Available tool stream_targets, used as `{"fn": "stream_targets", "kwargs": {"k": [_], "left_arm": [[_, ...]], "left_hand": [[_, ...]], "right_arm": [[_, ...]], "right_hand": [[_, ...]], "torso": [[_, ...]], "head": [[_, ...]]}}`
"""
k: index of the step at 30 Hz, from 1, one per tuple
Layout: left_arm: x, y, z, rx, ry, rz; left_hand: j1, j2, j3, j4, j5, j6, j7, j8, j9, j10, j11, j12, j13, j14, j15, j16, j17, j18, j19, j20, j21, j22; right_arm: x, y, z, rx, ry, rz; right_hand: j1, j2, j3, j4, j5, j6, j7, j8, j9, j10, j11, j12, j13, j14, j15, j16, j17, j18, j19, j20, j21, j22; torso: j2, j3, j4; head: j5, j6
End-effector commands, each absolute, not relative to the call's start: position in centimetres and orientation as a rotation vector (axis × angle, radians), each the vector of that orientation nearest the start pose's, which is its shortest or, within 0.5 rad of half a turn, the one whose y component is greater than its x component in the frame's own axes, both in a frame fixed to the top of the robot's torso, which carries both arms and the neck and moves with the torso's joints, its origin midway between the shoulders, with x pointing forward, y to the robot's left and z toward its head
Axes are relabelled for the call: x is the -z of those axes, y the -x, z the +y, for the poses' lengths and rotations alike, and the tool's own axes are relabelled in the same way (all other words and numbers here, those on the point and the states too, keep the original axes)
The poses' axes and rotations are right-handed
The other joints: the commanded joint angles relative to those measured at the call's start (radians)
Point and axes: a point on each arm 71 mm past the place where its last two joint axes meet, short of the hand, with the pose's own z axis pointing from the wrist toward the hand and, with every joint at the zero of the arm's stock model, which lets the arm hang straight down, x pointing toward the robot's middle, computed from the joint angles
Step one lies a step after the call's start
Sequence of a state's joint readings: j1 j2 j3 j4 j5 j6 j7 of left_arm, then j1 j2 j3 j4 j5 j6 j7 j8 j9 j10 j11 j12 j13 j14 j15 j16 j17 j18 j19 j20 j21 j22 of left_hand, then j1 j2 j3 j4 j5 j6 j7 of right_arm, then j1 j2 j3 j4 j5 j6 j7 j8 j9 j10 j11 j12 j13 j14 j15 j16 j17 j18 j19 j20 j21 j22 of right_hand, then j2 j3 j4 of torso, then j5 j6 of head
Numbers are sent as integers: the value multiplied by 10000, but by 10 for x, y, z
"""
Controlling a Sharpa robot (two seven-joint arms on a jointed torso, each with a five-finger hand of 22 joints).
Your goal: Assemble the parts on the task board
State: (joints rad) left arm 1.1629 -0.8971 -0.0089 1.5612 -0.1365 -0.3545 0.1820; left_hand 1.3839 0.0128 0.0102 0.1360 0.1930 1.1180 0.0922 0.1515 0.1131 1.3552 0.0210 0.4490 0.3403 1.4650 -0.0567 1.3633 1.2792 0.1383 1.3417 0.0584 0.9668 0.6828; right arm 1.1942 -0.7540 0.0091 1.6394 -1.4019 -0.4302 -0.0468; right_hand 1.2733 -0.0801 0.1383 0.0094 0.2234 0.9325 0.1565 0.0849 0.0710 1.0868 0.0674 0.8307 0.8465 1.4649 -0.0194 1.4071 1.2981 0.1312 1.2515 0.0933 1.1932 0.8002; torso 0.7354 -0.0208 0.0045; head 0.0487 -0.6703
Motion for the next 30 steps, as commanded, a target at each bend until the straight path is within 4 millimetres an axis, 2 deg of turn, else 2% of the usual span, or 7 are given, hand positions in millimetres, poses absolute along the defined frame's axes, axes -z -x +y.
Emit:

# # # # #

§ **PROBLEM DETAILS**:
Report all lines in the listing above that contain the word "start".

§ **FINISHED EXERCISE**:
End-effector commands, each absolute, not relative to the call's start: position in centimetres and orientation as a rotation vector (axis × angle, radians), each the vector of that orientation nearest the start pose's, which is its shortest or, within 0.5 rad of half a turn, the one whose y component is greater than its x component in the frame's own axes, both in a frame fixed to the top of the robot's torso, which carries both arms and the neck and moves with the torso's joints, its origin midway between the shoulders, with x pointing forward, y to the robot's left and z toward its head
The other joints: the commanded joint angles relative to those measured at the call's start (radians)
Step one lies a step after the call's start

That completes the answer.